The state has issued a guide to vendors, providing a timeline of agencies' ICT procurement intentions over the coming 12 months.
The schedule reveals Queensland Health intends to release an approach to market for the mammoth LIS replacement between January and March this year.
The department first flagged its intention to go ahead with the overhaul in September when its released its 20-year IT investment blueprint.
At the time it said the current AUSLAB system was “end-of-life and is unable to meet the current and future needs of laboratory services, in particular Pathology Queensland”.
AUSLAB forms a major piece of the state’s health infrastructure, processing 52,000 tests daily and storing 17 years worth of patient data, accounting for over four billion sets of lab results.
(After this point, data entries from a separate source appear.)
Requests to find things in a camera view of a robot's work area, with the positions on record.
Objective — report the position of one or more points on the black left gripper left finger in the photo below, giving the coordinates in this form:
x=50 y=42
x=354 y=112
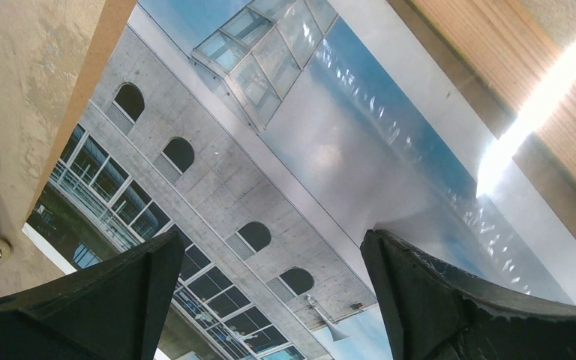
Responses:
x=115 y=309

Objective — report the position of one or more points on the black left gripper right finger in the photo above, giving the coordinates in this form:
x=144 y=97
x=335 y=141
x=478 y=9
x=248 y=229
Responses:
x=432 y=309

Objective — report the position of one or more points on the building and sky photo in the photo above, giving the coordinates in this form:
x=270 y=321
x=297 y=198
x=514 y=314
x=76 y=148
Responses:
x=271 y=136

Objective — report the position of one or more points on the yellow wooden picture frame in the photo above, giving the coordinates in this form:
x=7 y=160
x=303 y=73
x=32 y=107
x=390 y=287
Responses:
x=496 y=53

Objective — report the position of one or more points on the brown frame backing board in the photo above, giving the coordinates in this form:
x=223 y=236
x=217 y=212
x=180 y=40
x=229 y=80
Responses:
x=99 y=46

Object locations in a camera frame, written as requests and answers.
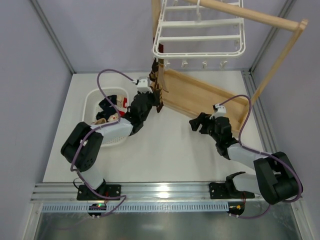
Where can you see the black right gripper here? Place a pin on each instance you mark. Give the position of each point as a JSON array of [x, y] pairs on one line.
[[204, 124]]

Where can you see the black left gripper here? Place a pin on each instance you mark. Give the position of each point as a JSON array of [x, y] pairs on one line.
[[153, 93]]

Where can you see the brown argyle sock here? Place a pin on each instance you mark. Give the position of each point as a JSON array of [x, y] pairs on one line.
[[157, 81]]

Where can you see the navy sock beige red toe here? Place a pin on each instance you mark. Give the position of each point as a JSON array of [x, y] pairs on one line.
[[116, 99]]

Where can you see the beige striped green sock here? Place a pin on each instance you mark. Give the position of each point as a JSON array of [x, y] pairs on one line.
[[100, 121]]

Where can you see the navy blue sock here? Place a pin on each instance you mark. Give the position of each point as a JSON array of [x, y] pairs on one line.
[[111, 114]]

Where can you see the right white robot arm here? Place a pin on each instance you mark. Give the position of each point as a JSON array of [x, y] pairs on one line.
[[274, 177]]

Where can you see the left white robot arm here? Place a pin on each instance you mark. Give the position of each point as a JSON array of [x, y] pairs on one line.
[[82, 147]]

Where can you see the white plastic clip hanger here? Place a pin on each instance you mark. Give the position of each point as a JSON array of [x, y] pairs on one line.
[[194, 34]]

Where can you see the wooden rack with tray base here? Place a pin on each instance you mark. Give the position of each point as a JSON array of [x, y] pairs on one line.
[[189, 95]]

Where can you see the white perforated plastic basket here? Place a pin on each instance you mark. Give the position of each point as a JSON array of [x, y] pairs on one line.
[[91, 109]]

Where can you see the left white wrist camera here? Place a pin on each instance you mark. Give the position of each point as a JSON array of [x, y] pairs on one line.
[[143, 84]]

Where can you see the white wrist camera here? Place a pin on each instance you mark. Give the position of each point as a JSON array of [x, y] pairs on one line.
[[219, 111], [143, 84]]

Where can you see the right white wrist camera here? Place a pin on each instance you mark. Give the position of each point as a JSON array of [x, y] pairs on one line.
[[219, 111]]

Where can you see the slotted grey cable duct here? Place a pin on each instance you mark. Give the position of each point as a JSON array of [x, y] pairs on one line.
[[136, 207]]

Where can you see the aluminium mounting rail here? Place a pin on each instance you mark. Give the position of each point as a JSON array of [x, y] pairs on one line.
[[49, 192]]

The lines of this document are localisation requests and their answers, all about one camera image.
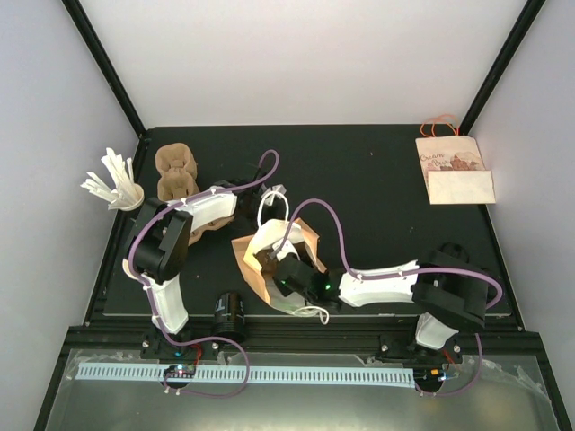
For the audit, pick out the brown paper takeout bag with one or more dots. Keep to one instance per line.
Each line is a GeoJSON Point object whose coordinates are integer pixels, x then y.
{"type": "Point", "coordinates": [258, 257]}

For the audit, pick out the stack of black cup lids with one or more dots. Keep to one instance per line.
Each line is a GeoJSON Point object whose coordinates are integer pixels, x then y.
{"type": "Point", "coordinates": [229, 317]}

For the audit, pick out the brown pulp cup carrier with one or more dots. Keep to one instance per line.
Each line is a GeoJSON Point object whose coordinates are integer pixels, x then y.
{"type": "Point", "coordinates": [196, 233]}

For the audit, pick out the black lid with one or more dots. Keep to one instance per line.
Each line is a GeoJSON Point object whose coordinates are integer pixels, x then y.
{"type": "Point", "coordinates": [488, 272]}
{"type": "Point", "coordinates": [455, 250]}

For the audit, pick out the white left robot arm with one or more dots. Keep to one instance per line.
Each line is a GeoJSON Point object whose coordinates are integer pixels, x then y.
{"type": "Point", "coordinates": [157, 246]}

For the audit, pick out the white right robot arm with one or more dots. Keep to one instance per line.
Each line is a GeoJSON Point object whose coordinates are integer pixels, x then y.
{"type": "Point", "coordinates": [451, 293]}

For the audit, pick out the white paper coffee cup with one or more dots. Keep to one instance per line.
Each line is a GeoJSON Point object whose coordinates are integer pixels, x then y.
{"type": "Point", "coordinates": [126, 269]}

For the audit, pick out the stack of pulp cup carriers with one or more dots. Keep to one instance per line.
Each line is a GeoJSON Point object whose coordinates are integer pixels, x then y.
{"type": "Point", "coordinates": [178, 171]}

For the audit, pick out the cup of white wrapped stirrers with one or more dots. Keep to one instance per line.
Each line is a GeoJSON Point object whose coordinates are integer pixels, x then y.
{"type": "Point", "coordinates": [125, 195]}

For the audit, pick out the printed paper bag orange handles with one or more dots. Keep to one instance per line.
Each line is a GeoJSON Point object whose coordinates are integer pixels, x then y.
{"type": "Point", "coordinates": [451, 164]}

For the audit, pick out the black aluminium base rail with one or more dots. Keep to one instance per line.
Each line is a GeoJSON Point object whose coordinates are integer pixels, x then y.
{"type": "Point", "coordinates": [379, 337]}

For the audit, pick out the light blue cable duct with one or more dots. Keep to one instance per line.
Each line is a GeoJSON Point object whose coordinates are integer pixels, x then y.
{"type": "Point", "coordinates": [358, 376]}

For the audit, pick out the black left frame post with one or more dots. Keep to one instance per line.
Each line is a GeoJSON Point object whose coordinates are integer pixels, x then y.
{"type": "Point", "coordinates": [92, 41]}

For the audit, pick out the black frame post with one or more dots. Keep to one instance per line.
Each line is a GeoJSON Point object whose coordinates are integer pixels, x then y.
{"type": "Point", "coordinates": [92, 41]}
{"type": "Point", "coordinates": [516, 35]}

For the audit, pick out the black right frame post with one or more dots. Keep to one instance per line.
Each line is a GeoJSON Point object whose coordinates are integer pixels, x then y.
{"type": "Point", "coordinates": [516, 35]}

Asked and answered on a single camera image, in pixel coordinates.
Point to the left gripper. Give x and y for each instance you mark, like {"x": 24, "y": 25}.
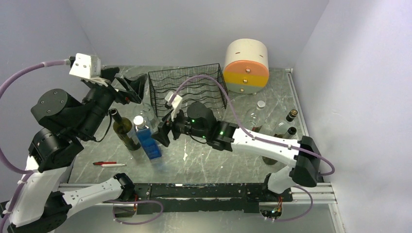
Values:
{"x": 135, "y": 87}

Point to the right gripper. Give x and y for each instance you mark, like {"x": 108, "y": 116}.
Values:
{"x": 162, "y": 134}

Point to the blue square bottle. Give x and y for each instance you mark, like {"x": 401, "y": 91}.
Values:
{"x": 144, "y": 136}

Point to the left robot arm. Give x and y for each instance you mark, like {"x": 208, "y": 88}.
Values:
{"x": 38, "y": 206}

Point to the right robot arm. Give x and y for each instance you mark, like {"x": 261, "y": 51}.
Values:
{"x": 301, "y": 158}

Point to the clear bottle white cap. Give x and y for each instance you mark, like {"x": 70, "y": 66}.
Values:
{"x": 147, "y": 112}

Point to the dark green wine bottle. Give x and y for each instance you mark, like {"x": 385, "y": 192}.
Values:
{"x": 125, "y": 130}

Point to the round clear bottle silver cap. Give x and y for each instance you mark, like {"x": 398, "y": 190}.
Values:
{"x": 254, "y": 117}

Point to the green wine bottle label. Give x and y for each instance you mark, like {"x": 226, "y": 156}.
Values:
{"x": 288, "y": 134}

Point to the clear bottle gold top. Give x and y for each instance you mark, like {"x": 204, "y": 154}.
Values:
{"x": 284, "y": 123}

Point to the white pen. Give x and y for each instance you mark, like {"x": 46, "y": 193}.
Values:
{"x": 112, "y": 165}

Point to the red pen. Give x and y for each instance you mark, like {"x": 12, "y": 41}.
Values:
{"x": 104, "y": 163}

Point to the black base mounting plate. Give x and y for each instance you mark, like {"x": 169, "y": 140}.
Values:
{"x": 206, "y": 197}

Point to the round cream drawer cabinet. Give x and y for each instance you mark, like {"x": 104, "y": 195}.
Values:
{"x": 246, "y": 68}

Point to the black wire wine rack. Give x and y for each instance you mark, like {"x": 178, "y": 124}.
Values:
{"x": 161, "y": 82}

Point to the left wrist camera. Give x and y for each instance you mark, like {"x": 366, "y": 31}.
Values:
{"x": 86, "y": 66}

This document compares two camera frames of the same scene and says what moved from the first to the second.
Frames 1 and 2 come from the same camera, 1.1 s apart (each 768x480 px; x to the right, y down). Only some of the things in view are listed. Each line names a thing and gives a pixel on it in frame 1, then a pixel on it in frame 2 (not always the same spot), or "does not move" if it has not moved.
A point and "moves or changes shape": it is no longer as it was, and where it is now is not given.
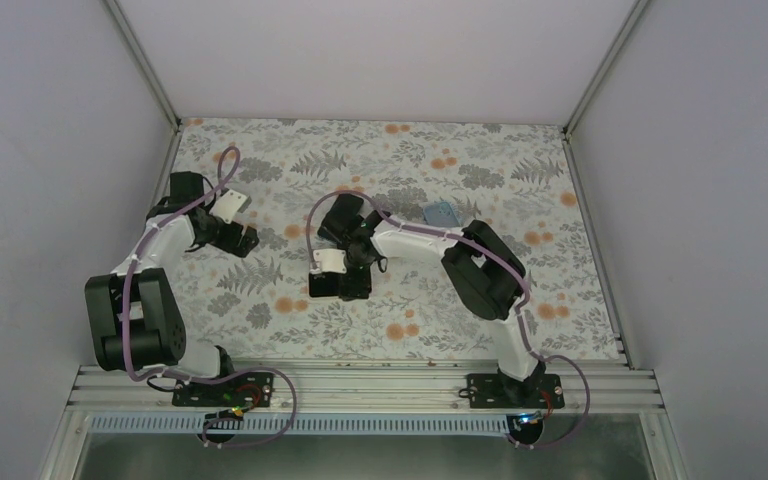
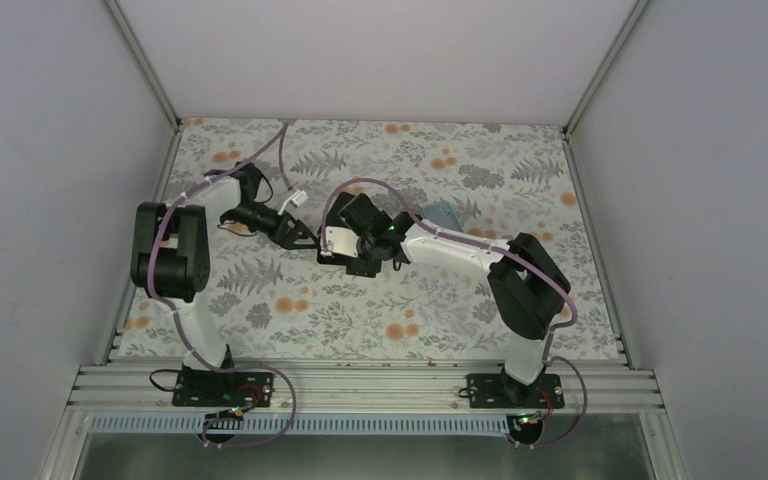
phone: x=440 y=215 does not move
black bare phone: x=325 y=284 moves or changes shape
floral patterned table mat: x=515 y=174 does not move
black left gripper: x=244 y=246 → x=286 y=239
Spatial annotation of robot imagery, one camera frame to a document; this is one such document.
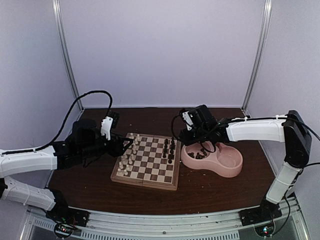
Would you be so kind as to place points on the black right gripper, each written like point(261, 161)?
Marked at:
point(187, 140)

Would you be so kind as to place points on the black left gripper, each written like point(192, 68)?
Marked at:
point(116, 149)

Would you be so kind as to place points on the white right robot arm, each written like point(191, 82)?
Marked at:
point(287, 129)

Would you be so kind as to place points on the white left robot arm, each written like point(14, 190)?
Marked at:
point(15, 164)

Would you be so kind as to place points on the dark chess pieces pile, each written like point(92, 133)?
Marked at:
point(199, 155)

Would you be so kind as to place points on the white chess pieces row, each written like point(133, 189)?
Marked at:
point(125, 163)

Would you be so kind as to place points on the wooden chess board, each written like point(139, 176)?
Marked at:
point(151, 169)

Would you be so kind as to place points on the pink plastic double bowl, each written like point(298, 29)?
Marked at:
point(221, 159)

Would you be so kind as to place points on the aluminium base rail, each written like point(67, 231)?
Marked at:
point(223, 225)

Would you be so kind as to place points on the aluminium frame post right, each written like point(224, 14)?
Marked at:
point(262, 40)

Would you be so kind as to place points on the aluminium frame post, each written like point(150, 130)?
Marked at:
point(262, 40)
point(56, 4)

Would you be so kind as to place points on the aluminium frame post left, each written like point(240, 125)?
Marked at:
point(56, 4)

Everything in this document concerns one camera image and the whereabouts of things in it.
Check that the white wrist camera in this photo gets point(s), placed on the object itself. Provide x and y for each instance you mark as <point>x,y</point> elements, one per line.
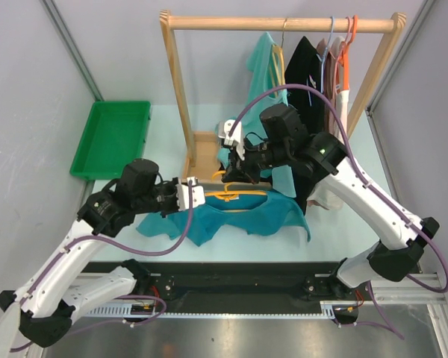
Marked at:
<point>229,134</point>
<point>190,194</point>

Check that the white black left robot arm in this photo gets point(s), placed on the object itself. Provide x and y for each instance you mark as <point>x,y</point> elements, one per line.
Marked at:
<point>44,309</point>

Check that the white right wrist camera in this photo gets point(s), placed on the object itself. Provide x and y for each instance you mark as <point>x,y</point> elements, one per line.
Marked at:
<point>229,134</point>

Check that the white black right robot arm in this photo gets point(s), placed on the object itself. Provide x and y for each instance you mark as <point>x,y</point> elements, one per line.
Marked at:
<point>324,161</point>

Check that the orange plastic hanger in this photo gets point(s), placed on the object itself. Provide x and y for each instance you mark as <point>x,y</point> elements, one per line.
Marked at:
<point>344,58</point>

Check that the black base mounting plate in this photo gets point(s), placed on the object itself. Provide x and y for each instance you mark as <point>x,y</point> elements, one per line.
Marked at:
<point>250,285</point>

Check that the white slotted cable duct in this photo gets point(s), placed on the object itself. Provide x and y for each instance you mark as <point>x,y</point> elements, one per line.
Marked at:
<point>139,311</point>

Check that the yellow plastic hanger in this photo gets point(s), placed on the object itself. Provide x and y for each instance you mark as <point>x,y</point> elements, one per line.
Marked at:
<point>232,197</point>

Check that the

It reaches end-of-life in 2020, but replacing it is forecast to take around seven years.
The 2012 whole-of-government audit of Queensland government IT systems ranked AUSLAB in the top 15 high-risk systems still operating in the state’s public sector.
Queensland Health is yet to reveal whether it will opt for an open approach to market or whether it will invite tenders from selected businesses.
The department’s IT team has also asked the state Treasury for $226.6 million to replace another critical health application, the statewide hospital-based corporate information system (HBCIS), used to keep track of all public hospital patients and their treatments.
To date it has received just $3.85 million for preparatory scoping work.